This is the PyTorch code for the IVP course project, which implements Image and Video Processing.
This code includes training and testing on UCF-1011.
conda install pytorch torchvision cuda80 -c soumith
- FFmpeg, FFprobe
wget http://johnvansickle.com/ffmpeg/releases/ffmpeg-release-64bit-static.tar.xz
tar xvf ffmpeg-release-64bit-static.tar.xz
cd ./ffmpeg-3.3.3-64bit-static/; sudo cp ffmpeg ffprobe /usr/local/bin;
- Python 3
- Download videos here.
- Convert from avi to jpg files using
utils/video_jpg_ucf101_hmdb51.py
python utils/video_jpg_ucf101_hmdb51.py avi_video_directory jpg_video_directory
- Generate n_frames files using
utils/n_frames_ucf101_hmdb51.py
python utils/n_frames_ucf101_hmdb51.py jpg_video_directory
Assume the structure of data directories is the following:
~/
data/
ucf_videos/
jpg/
.../ (directories of class names)
.../ (directories of video names)
... (jpg files)
results/
save_100.pth
kinetics.json
Confirm all options.
python main.lua -h
Train FSTN on the UCF101 dataset (101 classes) with 4 CPU threads (for data loading).
Batch size is 128.
Save models at every 5 epochs.
All GPUs is used for the training.
If you want a part of GPUs, use CUDA_VISIBLE_DEVICES=...
.
python main.py --root_path ~/data --video_path ucf101_videos/jpg \
--result_path results --dataset ucf101 --model FSTN \
--n_classes 101 --batch_size 128 --n_threads 4 --checkpoint 5
Continue Training from epoch 101. (~/data/results/save_100.pth is loaded.)

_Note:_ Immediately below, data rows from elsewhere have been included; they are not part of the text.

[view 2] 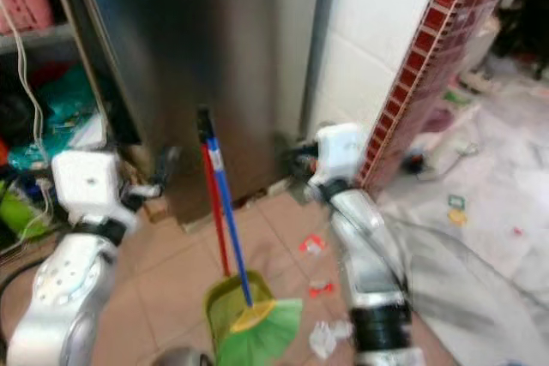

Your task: Sweep floor

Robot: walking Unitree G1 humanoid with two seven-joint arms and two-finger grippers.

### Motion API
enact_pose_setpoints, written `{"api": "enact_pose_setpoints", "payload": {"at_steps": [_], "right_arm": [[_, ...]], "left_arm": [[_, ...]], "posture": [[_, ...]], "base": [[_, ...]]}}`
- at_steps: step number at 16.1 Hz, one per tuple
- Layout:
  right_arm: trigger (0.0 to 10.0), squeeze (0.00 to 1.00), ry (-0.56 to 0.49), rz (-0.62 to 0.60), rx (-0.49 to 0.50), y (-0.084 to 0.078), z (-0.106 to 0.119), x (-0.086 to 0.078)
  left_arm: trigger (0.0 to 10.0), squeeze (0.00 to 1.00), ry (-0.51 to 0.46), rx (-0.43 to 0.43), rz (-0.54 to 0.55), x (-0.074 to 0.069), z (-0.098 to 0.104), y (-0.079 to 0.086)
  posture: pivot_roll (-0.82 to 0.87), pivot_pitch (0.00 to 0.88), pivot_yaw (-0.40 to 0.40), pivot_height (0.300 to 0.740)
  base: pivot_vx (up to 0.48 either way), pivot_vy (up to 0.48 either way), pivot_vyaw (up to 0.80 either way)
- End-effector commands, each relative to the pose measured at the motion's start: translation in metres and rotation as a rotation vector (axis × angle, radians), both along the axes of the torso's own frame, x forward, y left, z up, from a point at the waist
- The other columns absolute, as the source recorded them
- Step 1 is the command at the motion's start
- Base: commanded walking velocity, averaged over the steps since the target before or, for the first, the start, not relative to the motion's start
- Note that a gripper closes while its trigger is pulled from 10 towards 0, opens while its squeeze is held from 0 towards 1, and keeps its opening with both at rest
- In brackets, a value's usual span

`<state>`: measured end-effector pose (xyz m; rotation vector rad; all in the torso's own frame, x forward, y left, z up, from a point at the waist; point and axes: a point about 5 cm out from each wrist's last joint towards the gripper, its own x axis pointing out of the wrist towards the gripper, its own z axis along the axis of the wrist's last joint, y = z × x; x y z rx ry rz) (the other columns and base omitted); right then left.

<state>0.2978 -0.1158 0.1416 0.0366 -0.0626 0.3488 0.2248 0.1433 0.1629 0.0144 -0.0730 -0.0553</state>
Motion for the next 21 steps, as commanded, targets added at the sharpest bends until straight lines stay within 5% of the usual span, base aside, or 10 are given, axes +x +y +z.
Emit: {"api": "enact_pose_setpoints", "payload": {"at_steps": [1,8,13,21], "right_arm": [[10.0,0.0,0.011,-0.034,-0.009,-0.012,-0.002,-0.001],[10.0,0.0,0.053,0.017,-0.039,-0.01,-0.01,-0.003],[10.0,0.0,0.14,0.208,-0.131,0.002,-0.027,0.003],[10.0,0.0,0.143,0.193,-0.106,0.021,-0.032,0.019]], "left_arm": [[10.0,0.0,-0.01,-0.003,-0.02,0.0,0.003,-0.005],[10.0,0.0,0.016,0.043,0.035,-0.002,-0.002,0.0],[10.0,0.0,0.108,0.124,0.133,-0.033,-0.014,0.022],[10.0,0.0,0.148,0.141,0.144,-0.052,-0.01,0.026]], "posture": [[-0.04,0.012,-0.041,0.74],[-0.03,0.021,-0.045,0.74],[0.01,0.053,-0.046,0.74],[0.08,0.102,-0.058,0.74]], "base": [[0.0,0.0,0.0],[0.0,0.0,0.0],[0.0,0.0,0.0],[0.0,0.0,0.67]]}}
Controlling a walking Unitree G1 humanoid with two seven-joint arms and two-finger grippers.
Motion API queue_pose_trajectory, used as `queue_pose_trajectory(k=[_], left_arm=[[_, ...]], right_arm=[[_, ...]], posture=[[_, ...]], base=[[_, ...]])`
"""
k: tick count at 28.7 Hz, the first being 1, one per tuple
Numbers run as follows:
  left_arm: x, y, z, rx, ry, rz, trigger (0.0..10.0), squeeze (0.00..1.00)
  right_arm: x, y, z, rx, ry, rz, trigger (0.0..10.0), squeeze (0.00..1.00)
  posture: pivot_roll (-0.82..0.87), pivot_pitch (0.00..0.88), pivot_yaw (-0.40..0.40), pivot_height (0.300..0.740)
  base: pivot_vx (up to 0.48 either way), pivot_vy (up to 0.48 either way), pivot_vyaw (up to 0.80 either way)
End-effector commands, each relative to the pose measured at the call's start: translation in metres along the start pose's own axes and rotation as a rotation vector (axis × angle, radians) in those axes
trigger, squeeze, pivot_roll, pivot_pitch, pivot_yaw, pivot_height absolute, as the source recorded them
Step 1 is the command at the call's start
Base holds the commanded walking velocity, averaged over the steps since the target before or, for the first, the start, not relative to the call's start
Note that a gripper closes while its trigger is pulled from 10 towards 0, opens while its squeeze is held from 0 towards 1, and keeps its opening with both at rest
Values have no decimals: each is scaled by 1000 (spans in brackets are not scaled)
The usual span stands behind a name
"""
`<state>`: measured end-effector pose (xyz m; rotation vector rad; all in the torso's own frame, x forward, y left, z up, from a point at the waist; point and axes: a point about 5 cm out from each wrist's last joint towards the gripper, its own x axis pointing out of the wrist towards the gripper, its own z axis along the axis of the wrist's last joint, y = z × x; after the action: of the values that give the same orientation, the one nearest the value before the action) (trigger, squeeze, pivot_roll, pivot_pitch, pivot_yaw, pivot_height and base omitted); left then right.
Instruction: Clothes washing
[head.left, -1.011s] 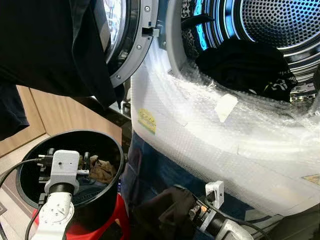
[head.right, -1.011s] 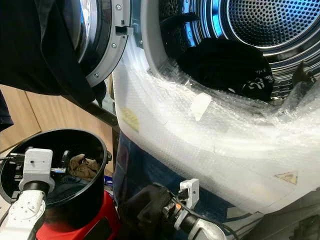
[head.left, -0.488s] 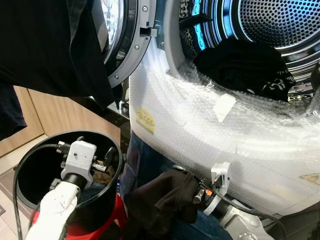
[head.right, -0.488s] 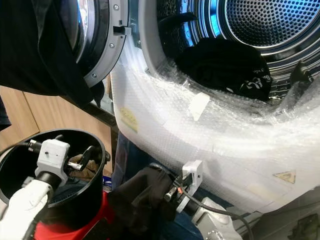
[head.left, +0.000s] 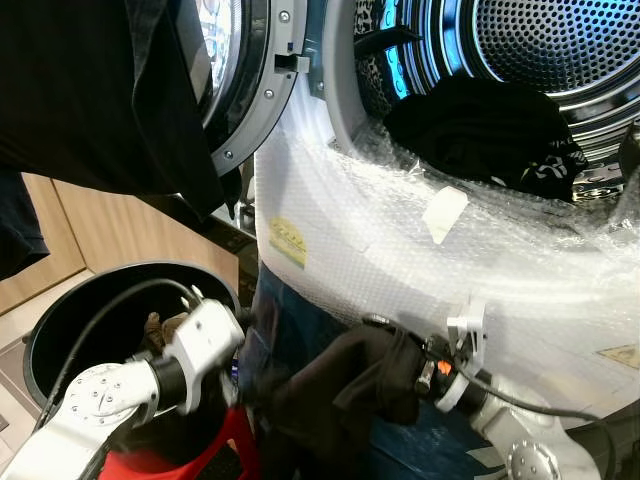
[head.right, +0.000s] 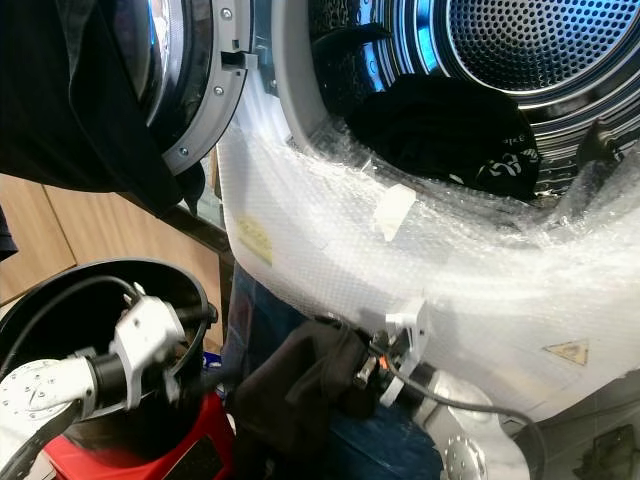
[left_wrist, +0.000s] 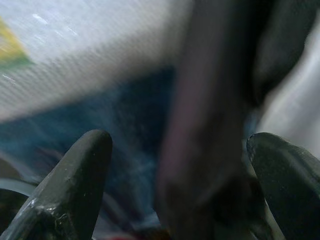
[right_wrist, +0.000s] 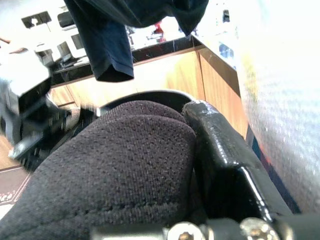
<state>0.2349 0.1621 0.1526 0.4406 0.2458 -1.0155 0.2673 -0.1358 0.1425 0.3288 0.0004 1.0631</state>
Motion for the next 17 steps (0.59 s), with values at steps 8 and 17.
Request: queue_pose_trajectory(k=[8,17], left_arm=[[29,3,0,120,15,-38,10000,1000],[79,-10,19,56,-121,-212,10000,1000]], right_arm=[[7,17,28,-78,-47,130,0,0],[8,32,44,-119,-67,189,0,0]], posture=[[209,0,-139,740],[144,0,-133,740]], base=[[0,0,0],[0,0,0]])
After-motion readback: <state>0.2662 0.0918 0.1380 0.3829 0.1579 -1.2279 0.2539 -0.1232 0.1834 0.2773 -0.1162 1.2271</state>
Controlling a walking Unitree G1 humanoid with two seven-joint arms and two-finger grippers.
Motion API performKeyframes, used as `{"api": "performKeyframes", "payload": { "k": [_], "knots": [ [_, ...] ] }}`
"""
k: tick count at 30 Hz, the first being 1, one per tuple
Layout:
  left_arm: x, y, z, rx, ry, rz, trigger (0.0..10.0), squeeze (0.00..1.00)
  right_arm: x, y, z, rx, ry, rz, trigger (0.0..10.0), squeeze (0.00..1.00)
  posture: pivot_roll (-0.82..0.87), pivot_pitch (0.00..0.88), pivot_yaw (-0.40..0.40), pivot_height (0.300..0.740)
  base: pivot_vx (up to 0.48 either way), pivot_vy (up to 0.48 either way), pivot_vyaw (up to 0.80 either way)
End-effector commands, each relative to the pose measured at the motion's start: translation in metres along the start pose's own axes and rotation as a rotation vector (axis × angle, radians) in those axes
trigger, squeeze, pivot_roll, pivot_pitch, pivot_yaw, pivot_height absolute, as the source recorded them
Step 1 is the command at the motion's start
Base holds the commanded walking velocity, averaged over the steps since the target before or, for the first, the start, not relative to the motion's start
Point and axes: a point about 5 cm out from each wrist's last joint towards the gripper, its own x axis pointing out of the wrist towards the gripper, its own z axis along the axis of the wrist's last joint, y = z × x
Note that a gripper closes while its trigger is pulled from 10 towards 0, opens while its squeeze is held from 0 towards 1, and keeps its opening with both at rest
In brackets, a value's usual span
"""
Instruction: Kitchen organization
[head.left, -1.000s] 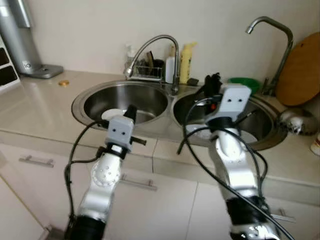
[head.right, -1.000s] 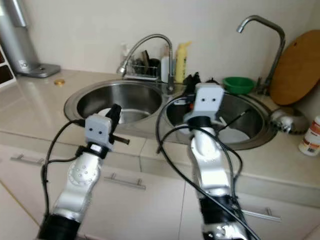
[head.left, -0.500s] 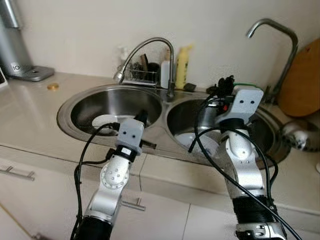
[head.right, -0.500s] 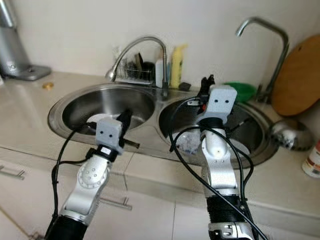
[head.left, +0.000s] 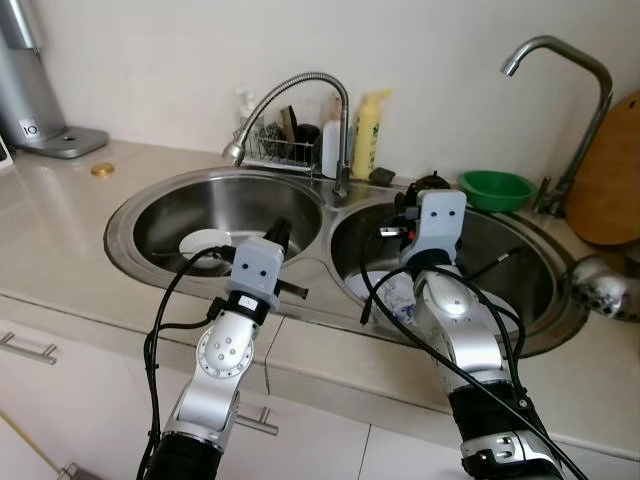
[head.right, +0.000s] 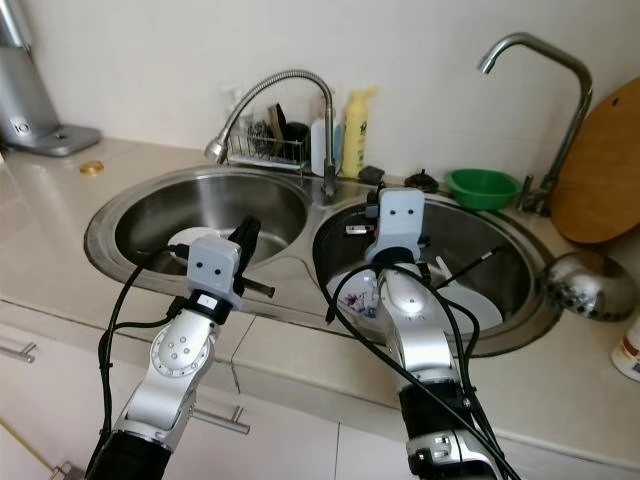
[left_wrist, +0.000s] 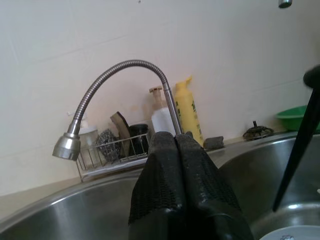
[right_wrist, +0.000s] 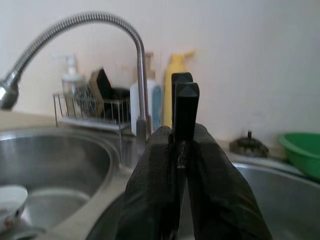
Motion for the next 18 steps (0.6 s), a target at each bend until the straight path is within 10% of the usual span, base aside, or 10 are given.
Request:
{"api": "performKeyframes", "payload": {
  "k": [1,9,10,11,12,18],
  "knots": [
    [0.001,-0.002,0.001,0.008,-0.007,-0.012,10.0,0.00,0.004,-0.001,-0.001,-0.011,0.038,0.003,10.0,0.00,0.06,0.000,-0.020,0.740,0.000,0.000,0.00],
    [0.000,-0.003,0.000,0.009,-0.002,-0.011,10.0,0.00,-0.002,0.019,-0.015,0.039,0.120,0.130,10.0,0.00,0.06,0.000,-0.021,0.740,0.000,0.000,0.00],
    [-0.001,-0.003,-0.001,0.009,-0.001,-0.012,10.0,0.00,-0.004,0.023,-0.016,0.055,0.125,0.155,10.0,0.23,0.06,0.000,-0.021,0.740,0.000,0.000,0.00],
    [-0.001,-0.003,-0.001,0.009,0.000,-0.013,10.0,0.00,-0.007,0.029,-0.018,0.070,0.133,0.195,10.0,0.84,0.06,0.000,-0.020,0.740,0.000,0.000,0.00],
    [0.000,-0.003,-0.001,0.009,0.000,-0.014,10.0,0.00,-0.010,0.033,-0.018,0.083,0.129,0.227,10.0,1.00,0.06,0.000,-0.019,0.740,0.000,0.000,0.00],
    [-0.001,-0.004,-0.003,0.008,0.007,-0.017,10.0,0.00,-0.016,0.035,-0.012,0.125,0.082,0.276,10.0,1.00,0.05,0.000,-0.018,0.740,0.000,0.000,0.00]
  ]
}}
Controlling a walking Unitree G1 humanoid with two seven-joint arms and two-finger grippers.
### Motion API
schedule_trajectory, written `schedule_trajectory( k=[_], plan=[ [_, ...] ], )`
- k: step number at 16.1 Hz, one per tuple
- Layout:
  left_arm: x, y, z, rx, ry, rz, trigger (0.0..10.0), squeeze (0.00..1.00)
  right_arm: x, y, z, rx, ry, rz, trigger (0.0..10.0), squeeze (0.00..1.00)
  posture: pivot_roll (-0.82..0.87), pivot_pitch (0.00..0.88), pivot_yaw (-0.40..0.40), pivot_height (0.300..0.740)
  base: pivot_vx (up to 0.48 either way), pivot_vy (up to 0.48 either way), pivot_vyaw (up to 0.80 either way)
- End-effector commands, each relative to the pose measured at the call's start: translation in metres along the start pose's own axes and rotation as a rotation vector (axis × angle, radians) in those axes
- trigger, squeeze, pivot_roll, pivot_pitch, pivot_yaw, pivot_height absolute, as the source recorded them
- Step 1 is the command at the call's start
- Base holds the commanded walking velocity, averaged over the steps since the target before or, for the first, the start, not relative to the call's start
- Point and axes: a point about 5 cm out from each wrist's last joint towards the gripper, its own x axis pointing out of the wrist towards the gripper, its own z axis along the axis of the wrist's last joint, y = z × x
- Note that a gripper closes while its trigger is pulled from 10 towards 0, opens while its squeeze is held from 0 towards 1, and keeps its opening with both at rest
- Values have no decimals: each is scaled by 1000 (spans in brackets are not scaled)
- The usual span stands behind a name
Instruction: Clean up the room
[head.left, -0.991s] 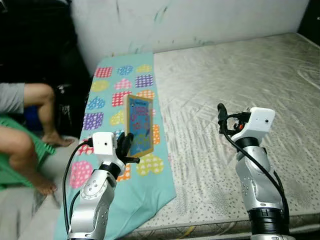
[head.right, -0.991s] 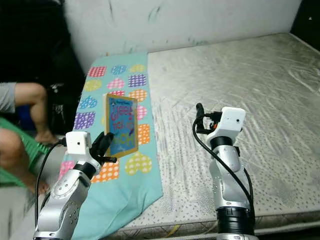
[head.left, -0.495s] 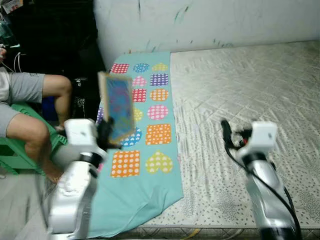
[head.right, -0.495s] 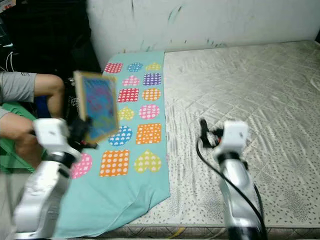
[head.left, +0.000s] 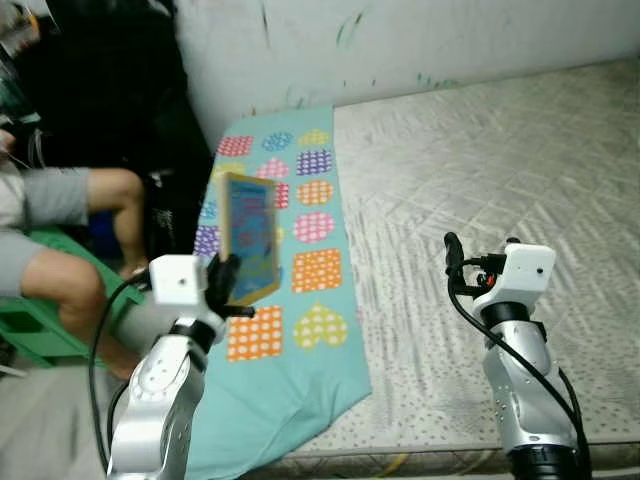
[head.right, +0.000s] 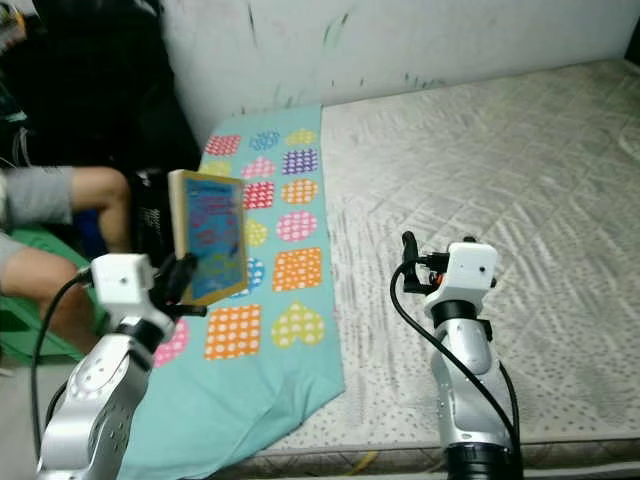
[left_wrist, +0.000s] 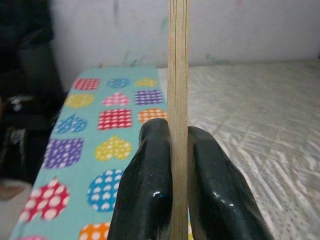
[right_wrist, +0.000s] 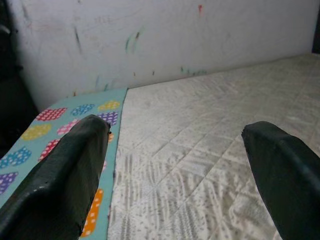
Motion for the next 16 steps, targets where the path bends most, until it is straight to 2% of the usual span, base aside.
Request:
schedule_trajectory(
  k=[1, 4, 6, 9, 10, 12, 13, 16],
  plan=[
    [3, 7, 8, 31, -24, 7, 10000, 0, -1, 5, -2, 6, 2, 6, 10000, 0, -223, 0, 247, 740, 0, 0, 0],
    [8, 7, 6, 17, -22, 16, 10000, 0, -4, 5, -7, 4, 12, 9, 10000, 0, -230, 0, 244, 740, 0, 0, 0],
    [6, 2, 3, -1, -30, 25, 10000, 0, 0, 8, -8, -6, 23, 46, 10000, 0, -209, 0, 195, 740, 0, 0, 0],
    [-7, 5, -5, -40, -47, 127, 10000, 0, 10, 22, -6, -30, 47, 165, 10000, 0, -143, 0, 79, 740, 0, 0, 0],
    [-9, 5, -6, -43, -48, 139, 10000, 0, 11, 22, -6, -32, 50, 178, 10000, 0, -136, 0, 70, 740, 0, 0, 0],
    [-22, 9, -12, -56, -48, 209, 10000, 0, 20, 33, -6, -43, 66, 250, 10000, 0, -79, 0, 0, 740, 0, 0, 0],
    [-29, 10, -14, -60, -49, 244, 10000, 0, 24, 39, -7, -43, 75, 286, 10000, 0, -59, 0, -19, 740, 0, 0, 0],
    [-35, 13, -14, -65, -53, 283, 10000, 0, 30, 53, -5, -28, 74, 328, 10000, 0, -33, 0, -39, 740, 0, 0, 0]
  ],
)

python main.py --root_path ~/data --video_path ucf101_videos/jpg \
--result_path results --dataset ucf101 --resume_path results/save_100.pth \
--n_classes 101 --batch_size 128 --n_threads 4 --checkpoint 5
Fine-tuning conv5_x and fc layers of a pretrained model (~/data/models/SDAN-50-kinetics.pth) on UCF-101.
python main.py --root_path ~/data --video_path ucf101_videos/jpg \
--result_path results --dataset ucf101 --n_classes 400 --n_finetune_classes 101 \
--pretrain_path models/SDAN-50-kinetics.pth --ft_begin_index 4 \
--model FSTN --batch_size 128 --n_threads 4 --checkpoint 5